**DESCRIPTION OF THE TASK:**
Copy the lines of the data below exactly, starting at the first and stopping after the line that contains "Camera: 323 x"; include no pictures.

Records drawn from a dataset
________________________
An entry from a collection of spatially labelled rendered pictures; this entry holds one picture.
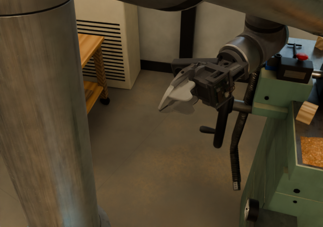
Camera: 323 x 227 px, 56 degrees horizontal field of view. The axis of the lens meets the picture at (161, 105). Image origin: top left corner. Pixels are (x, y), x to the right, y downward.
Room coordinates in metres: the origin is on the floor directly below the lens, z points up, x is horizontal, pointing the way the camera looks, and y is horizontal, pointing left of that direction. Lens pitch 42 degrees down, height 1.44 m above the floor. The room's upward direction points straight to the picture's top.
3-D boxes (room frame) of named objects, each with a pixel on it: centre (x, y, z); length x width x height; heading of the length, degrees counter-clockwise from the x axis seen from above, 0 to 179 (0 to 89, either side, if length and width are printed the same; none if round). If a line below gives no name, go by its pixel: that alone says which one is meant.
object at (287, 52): (0.70, -0.35, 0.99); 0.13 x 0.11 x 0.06; 164
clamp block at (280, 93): (0.71, -0.35, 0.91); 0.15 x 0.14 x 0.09; 164
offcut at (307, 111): (0.56, -0.37, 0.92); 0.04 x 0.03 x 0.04; 143
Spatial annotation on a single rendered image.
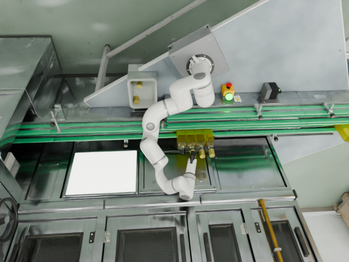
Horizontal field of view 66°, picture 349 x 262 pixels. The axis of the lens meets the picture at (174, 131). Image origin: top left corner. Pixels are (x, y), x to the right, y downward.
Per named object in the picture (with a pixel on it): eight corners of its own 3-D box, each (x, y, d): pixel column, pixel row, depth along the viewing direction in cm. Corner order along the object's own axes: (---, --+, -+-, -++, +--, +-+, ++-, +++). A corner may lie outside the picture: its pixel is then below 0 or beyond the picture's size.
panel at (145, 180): (74, 154, 180) (63, 199, 156) (73, 151, 177) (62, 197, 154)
________________________
**FINISHED EXERCISE:**
An entry from a collection of spatially labelled rendered pictures; this entry holds one picture.
Camera: 323 x 227 px, 56 degrees horizontal field of view. The axis of the lens meets the picture at (161, 105). Image origin: top left corner. Pixels are (x, y), x to the right, y downward.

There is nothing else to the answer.